### WHAT IS BEING ASKED
Repeat the data exactly. Pictures are not part of the copy.

### DATA IN THIS EXERCISE
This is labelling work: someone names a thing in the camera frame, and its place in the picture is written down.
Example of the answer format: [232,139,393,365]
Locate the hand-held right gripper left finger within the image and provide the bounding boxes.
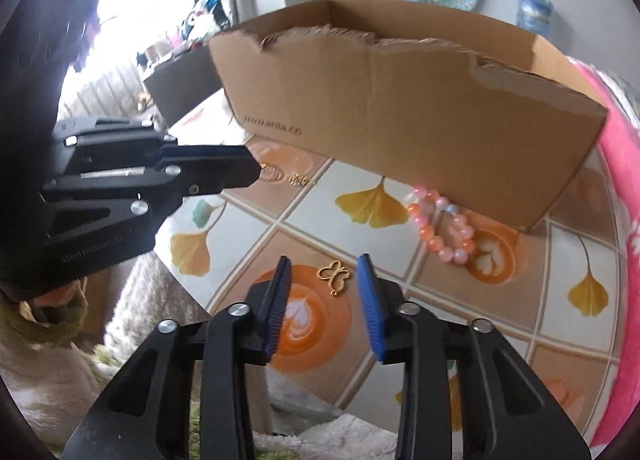
[62,255,293,460]

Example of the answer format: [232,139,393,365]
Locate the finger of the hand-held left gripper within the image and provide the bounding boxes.
[42,160,263,261]
[52,117,256,176]

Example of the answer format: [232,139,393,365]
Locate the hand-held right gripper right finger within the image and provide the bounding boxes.
[356,253,593,460]

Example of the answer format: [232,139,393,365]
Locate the gold butterfly charm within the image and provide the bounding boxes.
[316,260,353,297]

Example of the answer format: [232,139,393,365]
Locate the pink bead bracelet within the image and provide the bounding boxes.
[404,183,478,266]

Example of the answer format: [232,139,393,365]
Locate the brown cardboard box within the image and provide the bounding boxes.
[207,0,610,233]

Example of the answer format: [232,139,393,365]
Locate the person's left hand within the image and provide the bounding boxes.
[20,283,88,323]

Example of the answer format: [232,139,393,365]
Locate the black board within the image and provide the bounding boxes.
[142,45,223,127]

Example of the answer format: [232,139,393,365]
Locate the ginkgo print tablecloth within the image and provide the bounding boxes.
[152,90,631,421]

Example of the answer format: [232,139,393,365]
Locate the pile of clothes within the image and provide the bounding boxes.
[135,0,236,66]

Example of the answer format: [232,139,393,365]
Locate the white and green fleece clothing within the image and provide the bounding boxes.
[0,253,401,460]

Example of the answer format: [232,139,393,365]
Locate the pink floral blanket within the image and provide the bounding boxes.
[570,58,640,451]

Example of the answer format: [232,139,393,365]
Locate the blue water jug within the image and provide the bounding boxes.
[516,0,555,36]

### EXERCISE SOLUTION
This is labelling work: someone names a thing in the camera frame, and its place in the picture is written down.
Example of the answer format: [232,139,393,365]
Locate the hand-held right gripper left finger within the image and provide the bounding boxes.
[62,255,293,460]

Example of the answer format: [232,139,393,365]
Locate the finger of the hand-held left gripper within the image and provide the bounding boxes.
[42,160,263,261]
[52,117,256,176]

Example of the answer format: [232,139,393,365]
Locate the hand-held right gripper right finger within the image and provide the bounding boxes.
[356,253,593,460]

Example of the answer format: [232,139,393,365]
Locate the gold butterfly charm within the image and provide the bounding boxes.
[316,260,353,297]

Example of the answer format: [232,139,393,365]
Locate the pink bead bracelet within the image and provide the bounding boxes.
[404,183,478,266]

Example of the answer format: [232,139,393,365]
Locate the brown cardboard box within the image and provide the bounding boxes.
[207,0,610,233]

Example of the answer format: [232,139,393,365]
Locate the person's left hand within the image and provide the bounding boxes.
[20,283,88,323]

Example of the answer format: [232,139,393,365]
Locate the black board within the image and provide the bounding boxes.
[142,45,223,127]

Example of the answer format: [232,139,393,365]
Locate the ginkgo print tablecloth within the image and provide the bounding boxes.
[152,90,631,421]

Example of the answer format: [232,139,393,365]
Locate the pile of clothes within the image and provide the bounding boxes.
[135,0,236,66]

Example of the answer format: [232,139,393,365]
Locate the white and green fleece clothing within the image and provide the bounding boxes.
[0,253,401,460]

Example of the answer format: [232,139,393,365]
Locate the pink floral blanket within the image and provide the bounding boxes.
[570,58,640,451]

Example of the answer format: [232,139,393,365]
Locate the blue water jug within the image and provide the bounding boxes.
[516,0,555,36]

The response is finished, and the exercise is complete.